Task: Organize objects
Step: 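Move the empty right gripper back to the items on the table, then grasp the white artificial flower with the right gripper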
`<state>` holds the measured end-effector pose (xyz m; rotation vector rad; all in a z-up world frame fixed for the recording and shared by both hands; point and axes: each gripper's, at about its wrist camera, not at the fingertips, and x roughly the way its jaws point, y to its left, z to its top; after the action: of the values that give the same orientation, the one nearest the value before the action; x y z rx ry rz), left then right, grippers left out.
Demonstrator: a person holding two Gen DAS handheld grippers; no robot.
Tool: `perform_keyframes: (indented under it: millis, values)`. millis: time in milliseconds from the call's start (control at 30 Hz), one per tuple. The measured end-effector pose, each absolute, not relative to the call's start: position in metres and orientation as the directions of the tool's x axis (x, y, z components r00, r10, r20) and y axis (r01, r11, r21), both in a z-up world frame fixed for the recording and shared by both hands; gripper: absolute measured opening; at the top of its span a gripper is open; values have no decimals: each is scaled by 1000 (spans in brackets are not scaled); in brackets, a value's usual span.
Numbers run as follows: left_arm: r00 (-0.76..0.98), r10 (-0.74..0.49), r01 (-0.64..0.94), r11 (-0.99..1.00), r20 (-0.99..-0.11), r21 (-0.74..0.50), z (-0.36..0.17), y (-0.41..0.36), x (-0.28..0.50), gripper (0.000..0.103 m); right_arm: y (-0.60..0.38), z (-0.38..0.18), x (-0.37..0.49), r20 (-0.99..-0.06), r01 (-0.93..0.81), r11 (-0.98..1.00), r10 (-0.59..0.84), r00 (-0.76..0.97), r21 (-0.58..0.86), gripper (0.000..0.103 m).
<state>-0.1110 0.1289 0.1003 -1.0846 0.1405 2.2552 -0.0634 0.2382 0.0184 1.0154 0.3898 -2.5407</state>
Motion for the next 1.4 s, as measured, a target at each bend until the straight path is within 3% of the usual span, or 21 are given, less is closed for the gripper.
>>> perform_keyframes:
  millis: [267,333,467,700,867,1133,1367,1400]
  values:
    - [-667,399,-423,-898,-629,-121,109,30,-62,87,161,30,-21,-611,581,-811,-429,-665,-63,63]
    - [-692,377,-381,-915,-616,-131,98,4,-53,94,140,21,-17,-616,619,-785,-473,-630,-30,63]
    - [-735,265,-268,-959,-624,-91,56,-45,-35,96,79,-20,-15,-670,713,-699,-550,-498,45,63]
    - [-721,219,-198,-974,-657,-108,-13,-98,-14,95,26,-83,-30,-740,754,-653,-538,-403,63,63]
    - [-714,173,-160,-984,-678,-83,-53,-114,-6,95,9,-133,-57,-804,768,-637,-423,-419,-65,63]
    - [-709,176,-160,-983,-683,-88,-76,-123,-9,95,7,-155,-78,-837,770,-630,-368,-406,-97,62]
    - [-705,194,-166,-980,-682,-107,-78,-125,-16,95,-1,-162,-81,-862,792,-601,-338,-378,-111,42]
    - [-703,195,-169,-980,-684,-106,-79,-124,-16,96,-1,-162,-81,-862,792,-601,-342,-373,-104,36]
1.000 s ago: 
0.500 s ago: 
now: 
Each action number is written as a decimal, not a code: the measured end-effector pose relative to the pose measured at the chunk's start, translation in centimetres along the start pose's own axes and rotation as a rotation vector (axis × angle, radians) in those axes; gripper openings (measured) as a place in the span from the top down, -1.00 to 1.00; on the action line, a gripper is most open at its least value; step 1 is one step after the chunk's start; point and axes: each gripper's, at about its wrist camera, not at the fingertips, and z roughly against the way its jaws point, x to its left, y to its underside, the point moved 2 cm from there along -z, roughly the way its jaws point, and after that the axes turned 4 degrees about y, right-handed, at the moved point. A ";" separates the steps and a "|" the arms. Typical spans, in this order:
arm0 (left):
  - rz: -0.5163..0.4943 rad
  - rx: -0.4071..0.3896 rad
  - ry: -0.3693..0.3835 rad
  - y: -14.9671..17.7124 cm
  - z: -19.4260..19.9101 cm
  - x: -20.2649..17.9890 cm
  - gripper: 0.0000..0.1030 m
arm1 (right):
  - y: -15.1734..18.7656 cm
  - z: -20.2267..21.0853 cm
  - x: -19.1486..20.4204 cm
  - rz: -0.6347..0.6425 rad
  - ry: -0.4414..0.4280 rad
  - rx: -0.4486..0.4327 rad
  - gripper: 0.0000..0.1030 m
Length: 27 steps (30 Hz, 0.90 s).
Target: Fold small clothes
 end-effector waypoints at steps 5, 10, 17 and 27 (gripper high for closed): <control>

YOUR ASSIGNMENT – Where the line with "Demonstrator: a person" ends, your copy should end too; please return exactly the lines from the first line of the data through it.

FINAL ANSWER –
Task: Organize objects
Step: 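Move the empty right gripper back to the items on the table, then grasp the white artificial flower with the right gripper
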`<state>` holds the measured end-effector pose (xyz m; rotation vector rad; all in a z-up world frame fixed for the recording and shared by both hands; point and axes: each gripper's, at about its wrist camera, not at the fingertips, and x roughly the way its jaws point, y to its left, z to its top; after the action: of the values that give the same orientation, the one nearest the value before the action; x y z rx ry rz), left then right, grippers left out.
Demonstrator: a person holding two Gen DAS handheld grippers; no robot.

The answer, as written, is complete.